Mit der Entwicklung leichterer und leistungsfähigerer Werkzeuge wie der Handpresse RC 14 mit einer

Mit der Entwicklung leichterer und leistungsfähigerer Werkzeuge wie der Handpresse RC 14 mit einer Presskraft bis 14 t sind immer größere Verbindungen per Einhandbedienung möglich. (Bild: Holger Clasen GmbH & Co. KG)

Da das Verpressen von Kabelverbindungen hinsichtlich seiner Energieeffizienz grundsätzlich besser abschneidet als das Verschrauben, schlägt die Holger Clasen GmbH entsprechende Lösungen auch bei Energieverteilungen vor.
HAMBURG (rm). Im Freileitungsbereich ist das Verpressen bereits etabliert etabliert und bewirkt dort sowohl eine sichere Verbindung als auch eine hohe Zugfestigkeit. Bei Netzanbindungsarbeiten von Kabelstraßen  werden die Leiter hingegen häufig miteinander verschraubt. In diesem Montagefall gelten Verschraubungen bisher als billiger und praktikabler. Doch neue Werkzeugentwicklungen und ökonomische Kriterien wie Nachhaltigkeit und Energieeffizienz haben die Kosten- und Handhabungsbilanz für verpresste Verbindungen verbessert.

Verpressungen schneiden bei der Energieeffizienz gegenüber Verschraubungen besser ab. Verpresste Verbindungen schaffen eine nachhaltige Qualität sowie eine hohe Leitfähigkeit und verbessern so den Energiefluss.

Zwar erscheinen Verschraubungen auf den ersten Blick günstiger, denn sie sind schnell und einfach montiert und es gibt preiswerte Schraubwerkzeuge. Doch in elektrisch und dynamisch hoch belasteten Bereichen können Verschraubungen nicht die gleiche Haltbarkeit wie Verpressungen bieten.

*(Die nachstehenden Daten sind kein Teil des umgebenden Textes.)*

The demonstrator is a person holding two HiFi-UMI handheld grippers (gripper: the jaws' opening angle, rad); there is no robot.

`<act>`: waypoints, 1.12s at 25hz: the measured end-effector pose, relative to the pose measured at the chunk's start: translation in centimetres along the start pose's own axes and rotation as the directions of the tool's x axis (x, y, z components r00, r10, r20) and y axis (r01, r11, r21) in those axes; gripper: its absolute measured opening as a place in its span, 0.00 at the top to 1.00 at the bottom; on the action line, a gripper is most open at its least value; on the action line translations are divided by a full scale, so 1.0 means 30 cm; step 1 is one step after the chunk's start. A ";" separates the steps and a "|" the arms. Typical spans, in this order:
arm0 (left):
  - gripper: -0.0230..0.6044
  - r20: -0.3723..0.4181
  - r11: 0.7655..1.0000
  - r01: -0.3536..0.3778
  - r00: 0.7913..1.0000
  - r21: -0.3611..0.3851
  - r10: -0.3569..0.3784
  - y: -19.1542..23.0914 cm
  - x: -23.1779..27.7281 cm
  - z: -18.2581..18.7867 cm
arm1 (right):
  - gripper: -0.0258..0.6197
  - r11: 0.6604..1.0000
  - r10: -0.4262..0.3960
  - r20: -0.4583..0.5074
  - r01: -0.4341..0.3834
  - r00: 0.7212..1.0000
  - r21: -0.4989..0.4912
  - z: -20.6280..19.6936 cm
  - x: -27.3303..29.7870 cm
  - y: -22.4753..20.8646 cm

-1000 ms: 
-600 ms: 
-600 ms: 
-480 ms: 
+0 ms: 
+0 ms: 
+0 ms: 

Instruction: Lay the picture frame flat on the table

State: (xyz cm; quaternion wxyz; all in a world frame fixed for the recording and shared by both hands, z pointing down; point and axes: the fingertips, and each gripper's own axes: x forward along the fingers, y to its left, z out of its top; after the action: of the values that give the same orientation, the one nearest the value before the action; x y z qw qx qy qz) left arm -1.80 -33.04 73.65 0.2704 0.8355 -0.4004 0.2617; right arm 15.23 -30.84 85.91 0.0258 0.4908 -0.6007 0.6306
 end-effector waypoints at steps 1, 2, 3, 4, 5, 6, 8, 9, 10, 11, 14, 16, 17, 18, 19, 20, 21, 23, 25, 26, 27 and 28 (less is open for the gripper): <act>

Verpresste Verbindungen sind homogener in der Kontaktierung. Sie benötigen weniger Platz und erreichen eine hohe Zugfestigkeit. Deshalb wird in Bereichen mit nicht zugentlasteten Verbindungen ausschließlich verpresst, so bei der Verdrahtung der Türme von Windkraftanlagen.

Verpresste Kontakte erreichen eine ungleich höhere Dichte der Kabellitzen, als es verschraubte Verbindungen ermöglichen. Die gleichmäßige 360°-Verpressung komprimiert einzelne Litzen der in der Verbindungsmuffe aufeinander treffenden Kabelenden dauerhaft mit einer der Kaltverschweißung gleichenden Dichte. Die auf diese Weise erreichte Verbindung schließt die verbundenen Kabelenden luft- und gasdicht ein.

Durch die gleichmäßige Einwirkung der Haltekraft treten keine Schwachpunkte auf. Bei Verschraubungen liegen dagegen auch bei mehrdrähtigen L eitern die einwirkenden Haltekräfte nur horizontal analog zur Schraube an. Das lässt keine gleichmäßige Verdichtung der einzelnen Litzen zu. Durch die höhere Homogenität der Presstechnik vermindert sich der effizienzschädliche Übergangswiderstand der Verbindungsstellen deutlich.

In der industriellen Fertigung werden elektrische Verbindungen verpresst, weil die gepresste Kontaktstelle über ähnlich günstige elektrische und dynamische Eigenschaften verfügt wie eine gelötete Verbindung. Gleichzeitig ist sie aber mit deutlich geringerem Aufwand und sicherer herzustellen.

Neben der Leitungsdichte und Festigkeit ist die gesicherte Dokumentation der Verpressung ein wichtiger Pluspunkt für diese Technik. Die Presstechnik ist dokumentierbar, die Schraubtechnik nicht. Hinsichtlich möglicher späterer Haftungsfragen kann das ein wichtiges Kriterium sein.